Новый, очищенный препарат также давал надежду зависимым от опиума. Некоторые врачи полагали, что если лечить наркоманов более низкими, более точными дозами морфия, то удастся притупить жажду опиума и отучить от него пациентов.
Конечно, это не сработало. Морфий был, по сути, тем же наркотиком, что и опиум, только сильнее. В лучшем случае он заменял опиум, а не лечил от зависимости. Прием морфия с помощью «Праваса» обеспечивал зависимым получение более сильного и быстрого наркотика. Соответственно, опасность аддикции возрастала.
В период Гражданской войны в США, в 1860-х годах, морфий стал основным лекарством на поле боя: его вводили солдатам для облегчения боли от ран и для лечения дизентерии и малярии, свирепствовавших в военных лагерях. Домашние сады как на Севере, так и на Юге охватило пламя маковых плантаций – граждане патриотично выращивали опиум для своих войск, сырье перерабатывалось в морфий и отправлялось на фронт. Были выданы миллионы доз. Тысячи ветеранов с пожизненными увечьями: с оторванными конечностями, раздробленными костями, сломленные духом, после окончания войны учились пользоваться шприцами для самостоятельного введения морфия.
В результате возникла волна зависимости, которую назвали «армейской болезнью». Благодаря морфию в 1870-х и 1880-х годах потребление опиатов на душу населения утроилось, создав первый в Америке опиоидный кризис. Любой мог достать морфий и шприц для его введения; они продавались по почте и без рецепта в аптеках. По мере расширения медицинского применения морфия: в хирургии, при несчастных случаях, практически при любом заболевании или травме – росло и число пациентов, зависимых от этого препарата. Ученые назвали новую эпидемию морфинизмом и изо всех сил старались найти способы контролировать ее.
Опиоидный кризис 1880-х годов очень похож на опиоидный кризис сегодняшнего дня не только темпами роста числа употребляющих, но и общественной реакцией. Сначала врачи и государственные чиновники пытались применять «мягкие» подходы, позиционируя проблему как менее серьезную, чем, скажем, алкоголизм; умеренно рекомендовали наркотики, искали лучшие способы облегчить состояние пациентов; даже экспериментировали с муниципальными наркологическими клиниками, где зависимые от опиатов могли получать поддерживающие дозы. Наркозависимые тоже не остались в стороне. Хотя опиаты были важной статьей дохода для многих аптек, некоторые решили их вообще не продавать. «Жадный преступник продаст вам морфий или кокаин, – гласила надпись на одной нью-йоркской аптеке, добавляя: – Мы не из таких».

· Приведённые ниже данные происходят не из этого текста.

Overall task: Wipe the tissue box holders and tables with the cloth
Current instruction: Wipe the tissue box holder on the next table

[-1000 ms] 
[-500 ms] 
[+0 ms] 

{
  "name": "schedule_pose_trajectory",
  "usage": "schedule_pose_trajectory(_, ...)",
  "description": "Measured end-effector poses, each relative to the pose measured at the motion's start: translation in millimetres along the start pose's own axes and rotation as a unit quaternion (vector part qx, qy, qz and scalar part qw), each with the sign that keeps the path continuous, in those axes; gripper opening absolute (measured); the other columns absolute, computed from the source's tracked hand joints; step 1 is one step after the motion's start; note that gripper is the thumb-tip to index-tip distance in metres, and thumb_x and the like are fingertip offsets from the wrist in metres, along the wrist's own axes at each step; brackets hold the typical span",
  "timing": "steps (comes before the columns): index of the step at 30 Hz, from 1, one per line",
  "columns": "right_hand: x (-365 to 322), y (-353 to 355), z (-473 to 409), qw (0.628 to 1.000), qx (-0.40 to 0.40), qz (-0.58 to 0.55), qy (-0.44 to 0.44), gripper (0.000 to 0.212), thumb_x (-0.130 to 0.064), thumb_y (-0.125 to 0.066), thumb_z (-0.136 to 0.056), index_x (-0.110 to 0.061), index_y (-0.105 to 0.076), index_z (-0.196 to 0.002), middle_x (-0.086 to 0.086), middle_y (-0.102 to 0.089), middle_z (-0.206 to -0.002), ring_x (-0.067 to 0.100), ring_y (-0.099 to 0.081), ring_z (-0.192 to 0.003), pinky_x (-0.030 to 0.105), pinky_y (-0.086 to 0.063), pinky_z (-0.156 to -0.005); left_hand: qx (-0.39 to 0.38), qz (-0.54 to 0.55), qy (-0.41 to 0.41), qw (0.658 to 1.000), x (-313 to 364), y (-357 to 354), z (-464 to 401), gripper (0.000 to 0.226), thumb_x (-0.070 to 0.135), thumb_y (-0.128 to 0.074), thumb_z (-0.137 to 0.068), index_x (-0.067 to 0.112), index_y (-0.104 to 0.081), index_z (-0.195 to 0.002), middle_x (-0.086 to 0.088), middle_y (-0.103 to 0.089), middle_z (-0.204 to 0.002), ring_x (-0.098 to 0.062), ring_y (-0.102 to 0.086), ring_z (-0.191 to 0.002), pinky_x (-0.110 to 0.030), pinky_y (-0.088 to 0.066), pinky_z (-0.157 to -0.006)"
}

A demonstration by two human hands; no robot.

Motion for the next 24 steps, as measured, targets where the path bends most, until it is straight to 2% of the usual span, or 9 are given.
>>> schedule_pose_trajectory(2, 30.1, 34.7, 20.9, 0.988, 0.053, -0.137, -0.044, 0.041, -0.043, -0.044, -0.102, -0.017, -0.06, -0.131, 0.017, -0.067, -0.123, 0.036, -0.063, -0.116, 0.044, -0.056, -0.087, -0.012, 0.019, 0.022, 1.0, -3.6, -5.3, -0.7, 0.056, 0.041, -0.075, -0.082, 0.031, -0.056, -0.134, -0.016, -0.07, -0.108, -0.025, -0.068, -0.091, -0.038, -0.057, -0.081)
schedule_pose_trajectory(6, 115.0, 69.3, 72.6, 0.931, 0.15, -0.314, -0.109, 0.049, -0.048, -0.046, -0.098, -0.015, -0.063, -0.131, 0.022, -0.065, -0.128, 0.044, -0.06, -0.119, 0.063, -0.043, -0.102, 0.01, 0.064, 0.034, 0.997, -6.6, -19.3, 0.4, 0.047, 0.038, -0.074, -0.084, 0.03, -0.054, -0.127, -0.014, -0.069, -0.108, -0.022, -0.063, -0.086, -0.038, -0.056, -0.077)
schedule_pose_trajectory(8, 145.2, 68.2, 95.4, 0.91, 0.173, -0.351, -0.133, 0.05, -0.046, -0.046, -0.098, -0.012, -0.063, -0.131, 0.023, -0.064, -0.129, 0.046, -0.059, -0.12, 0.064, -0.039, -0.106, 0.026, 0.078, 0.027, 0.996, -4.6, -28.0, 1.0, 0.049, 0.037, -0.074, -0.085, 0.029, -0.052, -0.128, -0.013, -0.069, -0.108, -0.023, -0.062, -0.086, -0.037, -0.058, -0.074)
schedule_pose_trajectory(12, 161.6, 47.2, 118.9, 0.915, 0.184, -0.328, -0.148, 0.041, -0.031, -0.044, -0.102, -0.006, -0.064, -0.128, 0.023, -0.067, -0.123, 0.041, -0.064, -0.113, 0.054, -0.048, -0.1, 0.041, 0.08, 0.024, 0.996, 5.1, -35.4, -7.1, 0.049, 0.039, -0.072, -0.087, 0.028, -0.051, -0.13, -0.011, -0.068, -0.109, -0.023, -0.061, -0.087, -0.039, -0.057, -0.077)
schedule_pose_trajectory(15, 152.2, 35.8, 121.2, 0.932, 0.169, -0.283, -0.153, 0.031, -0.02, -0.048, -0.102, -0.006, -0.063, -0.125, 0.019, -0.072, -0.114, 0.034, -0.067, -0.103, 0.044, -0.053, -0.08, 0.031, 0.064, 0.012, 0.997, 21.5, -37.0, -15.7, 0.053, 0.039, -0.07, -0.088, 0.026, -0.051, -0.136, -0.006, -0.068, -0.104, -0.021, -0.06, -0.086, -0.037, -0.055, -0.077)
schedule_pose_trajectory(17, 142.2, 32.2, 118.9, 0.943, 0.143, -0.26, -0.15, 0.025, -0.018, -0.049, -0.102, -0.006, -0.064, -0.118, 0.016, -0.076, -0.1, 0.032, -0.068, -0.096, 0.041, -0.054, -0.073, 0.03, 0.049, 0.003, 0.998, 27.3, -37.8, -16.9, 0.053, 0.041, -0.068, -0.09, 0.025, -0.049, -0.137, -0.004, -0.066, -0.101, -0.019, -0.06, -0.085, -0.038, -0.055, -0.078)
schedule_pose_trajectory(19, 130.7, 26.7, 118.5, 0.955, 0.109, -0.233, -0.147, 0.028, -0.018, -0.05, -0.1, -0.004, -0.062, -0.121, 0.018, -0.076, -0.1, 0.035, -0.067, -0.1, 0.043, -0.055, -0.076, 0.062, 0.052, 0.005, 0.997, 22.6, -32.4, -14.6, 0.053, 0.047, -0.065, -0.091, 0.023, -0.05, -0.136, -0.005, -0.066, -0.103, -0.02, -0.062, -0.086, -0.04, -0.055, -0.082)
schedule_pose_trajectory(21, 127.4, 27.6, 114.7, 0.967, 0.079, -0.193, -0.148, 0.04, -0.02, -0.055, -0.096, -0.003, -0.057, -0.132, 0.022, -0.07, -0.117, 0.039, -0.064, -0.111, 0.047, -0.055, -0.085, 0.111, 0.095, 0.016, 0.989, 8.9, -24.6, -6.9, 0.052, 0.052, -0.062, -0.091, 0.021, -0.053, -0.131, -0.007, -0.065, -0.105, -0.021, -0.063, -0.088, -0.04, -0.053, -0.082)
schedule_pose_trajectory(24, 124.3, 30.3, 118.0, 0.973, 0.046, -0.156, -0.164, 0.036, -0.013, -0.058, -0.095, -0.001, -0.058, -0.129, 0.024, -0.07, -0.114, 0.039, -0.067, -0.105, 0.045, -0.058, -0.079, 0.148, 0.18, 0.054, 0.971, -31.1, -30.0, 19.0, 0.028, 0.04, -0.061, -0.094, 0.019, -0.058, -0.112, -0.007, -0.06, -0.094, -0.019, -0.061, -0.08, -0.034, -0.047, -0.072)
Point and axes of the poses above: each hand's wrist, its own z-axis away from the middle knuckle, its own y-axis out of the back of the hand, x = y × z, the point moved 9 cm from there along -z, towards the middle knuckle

Но есть и различия. Сегодняшние потребители опиума – это, скорее, представители низшего класса, либо наркоманы из больших городов, либо неблагонадежные белые жители сельской местности. Но в 1880-х годах морфинисты (за исключением ветеранов) были в основном представителями среднего и высшего классов, специалистами и бизнесменами, которые когда-то испытывали боль и которых врачи научили самостоятельно вводить себе наркотик. Сами врачи были одними из наиболее преданных потребителей морфия; по одной из оценок 1885 года, до трети врачей в Нью-Йорке были зависимыми.